Arms Dealer Pleads Guilty in Alabama Smuggling Case

A Belgian arms dealer has pleaded guilty to illegally exporting airplane engines and parts from the U.S. to Iran for use in aging F-5 fighter jets sold to the Islamic nation before its 1979 revolution.

Jacques Monsieur, along with Iranian national Dara Fotouhi, was charged in a six-count indictment with conspiracy, money laundering and smuggling. Fotouhi, who previously lived in France, remains at large.

Monsieur, who entered the plea Monday, was arrested by federal agents in August when he arrived in New York.
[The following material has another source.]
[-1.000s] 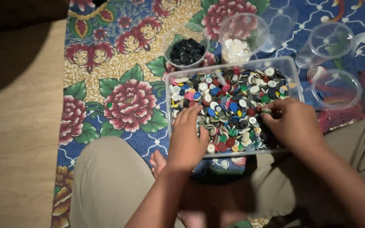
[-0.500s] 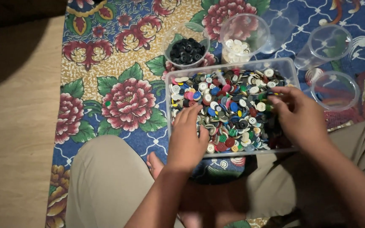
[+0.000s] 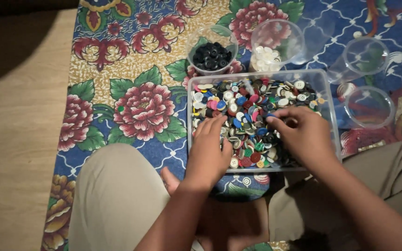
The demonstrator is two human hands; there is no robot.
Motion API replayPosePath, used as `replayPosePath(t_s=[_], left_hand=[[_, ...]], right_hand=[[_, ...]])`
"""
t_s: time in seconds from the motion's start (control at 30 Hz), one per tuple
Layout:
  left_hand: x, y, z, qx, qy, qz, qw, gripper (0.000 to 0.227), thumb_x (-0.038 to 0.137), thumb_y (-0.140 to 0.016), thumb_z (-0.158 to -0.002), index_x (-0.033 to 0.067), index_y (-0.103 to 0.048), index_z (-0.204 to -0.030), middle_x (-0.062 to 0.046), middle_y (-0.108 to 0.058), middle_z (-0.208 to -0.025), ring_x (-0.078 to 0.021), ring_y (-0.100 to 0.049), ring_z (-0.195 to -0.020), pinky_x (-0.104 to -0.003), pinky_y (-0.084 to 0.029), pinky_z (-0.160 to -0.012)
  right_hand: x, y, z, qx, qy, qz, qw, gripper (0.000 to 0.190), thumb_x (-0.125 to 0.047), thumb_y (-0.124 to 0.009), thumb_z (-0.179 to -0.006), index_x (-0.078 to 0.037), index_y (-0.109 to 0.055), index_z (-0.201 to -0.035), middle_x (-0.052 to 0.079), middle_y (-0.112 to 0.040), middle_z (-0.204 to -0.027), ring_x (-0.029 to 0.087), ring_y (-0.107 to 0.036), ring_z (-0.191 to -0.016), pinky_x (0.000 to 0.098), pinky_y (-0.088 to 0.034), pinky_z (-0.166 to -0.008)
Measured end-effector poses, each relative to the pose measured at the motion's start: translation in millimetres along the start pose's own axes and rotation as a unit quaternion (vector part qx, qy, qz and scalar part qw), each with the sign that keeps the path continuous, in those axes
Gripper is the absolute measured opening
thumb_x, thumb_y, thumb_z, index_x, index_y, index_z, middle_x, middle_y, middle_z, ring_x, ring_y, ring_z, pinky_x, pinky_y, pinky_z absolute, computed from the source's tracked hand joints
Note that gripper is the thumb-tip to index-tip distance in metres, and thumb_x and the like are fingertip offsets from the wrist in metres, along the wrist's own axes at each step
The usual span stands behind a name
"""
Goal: Sorting various colored buttons from a large mixed tray into smaller separate containers by color.
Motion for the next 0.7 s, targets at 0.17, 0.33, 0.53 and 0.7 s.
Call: replayPosePath(t_s=[0.17,0.33,0.53,0.7], left_hand=[[3.0,1.1,1.1,0.005,-0.005,-0.003,1.000,0.056,0.009,-0.052,-0.090,0.0032,-0.054,-0.145,-0.021,-0.055,-0.146,-0.0425,-0.045,-0.140,-0.052,-0.035,-0.117],[7.1,1.7,1.0,0.005,-0.009,-0.016,1.000,0.055,0.009,-0.054,-0.089,0.0042,-0.054,-0.145,-0.021,-0.055,-0.145,-0.0419,-0.045,-0.139,-0.051,-0.036,-0.116],[11.5,5.1,-0.9,0.012,-0.006,-0.012,1.000,0.053,0.008,-0.053,-0.090,0.0041,-0.055,-0.143,-0.021,-0.057,-0.144,-0.0417,-0.047,-0.139,-0.051,-0.035,-0.116],[8.3,3.6,0.3,0.072,-0.048,-0.016,0.996,0.050,0.006,-0.060,-0.082,0.0019,-0.058,-0.132,-0.015,-0.062,-0.137,-0.0334,-0.054,-0.131,-0.044,-0.044,-0.109]], right_hand=[[10.8,11.0,26.4,-0.003,-0.140,-0.255,0.957,0.029,-0.036,-0.065,-0.100,-0.018,-0.069,-0.123,0.003,-0.074,-0.100,0.014,-0.070,-0.085,0.0265,-0.057,-0.076],[29.3,13.6,33.9,-0.022,-0.237,-0.537,0.810,0.023,-0.033,-0.045,-0.114,-0.016,-0.058,-0.123,-0.009,-0.062,-0.098,0.004,-0.064,-0.084,0.0109,-0.052,-0.077],[54.1,24.9,2.4,-0.001,-0.159,-0.848,0.506,0.034,-0.048,-0.060,-0.097,-0.020,-0.073,-0.110,-0.006,-0.073,-0.105,0.013,-0.069,-0.095,0.0293,-0.051,-0.084],[50.9,20.3,9.6,-0.023,-0.124,-0.893,0.432,0.037,-0.041,-0.047,-0.108,-0.034,-0.064,-0.140,-0.001,-0.072,-0.105,0.012,-0.065,-0.083,0.0282,-0.052,-0.074]])
Point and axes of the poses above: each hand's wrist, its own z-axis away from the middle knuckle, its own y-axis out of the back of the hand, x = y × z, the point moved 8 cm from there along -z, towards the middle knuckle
Charges were filed in Alabama because the men allegedly wired money to a financial institution in Mobile for the purchase of fighter jet parts.

The maximum penalty is five years in prison and a $250,000 fine, but the plea agreement offers Monsieur, 56, a chance for leniency.

His attorney, Arthur Madden, said the plea agreement speaks for itself but otherwise declined to comment.

"Today's plea underscores the threat posed by Iranian procurement networks and the international arms traffickers who help supply them," said David Kris, assistant attorney general for national security.

According to federal authorities, Monsieur and Fotouhi are experienced arms dealers who have been working with the Iranian government to procure military items and bypass a U.S. arms embargo.

In a news release Monday, the Justice Department said an undercover agent was contacted by Monsieur in February 2009 and they began having regular e-mail contact as well as face-to-face meetings in London and Paris. Monsieur was arrested at JFK International Airport.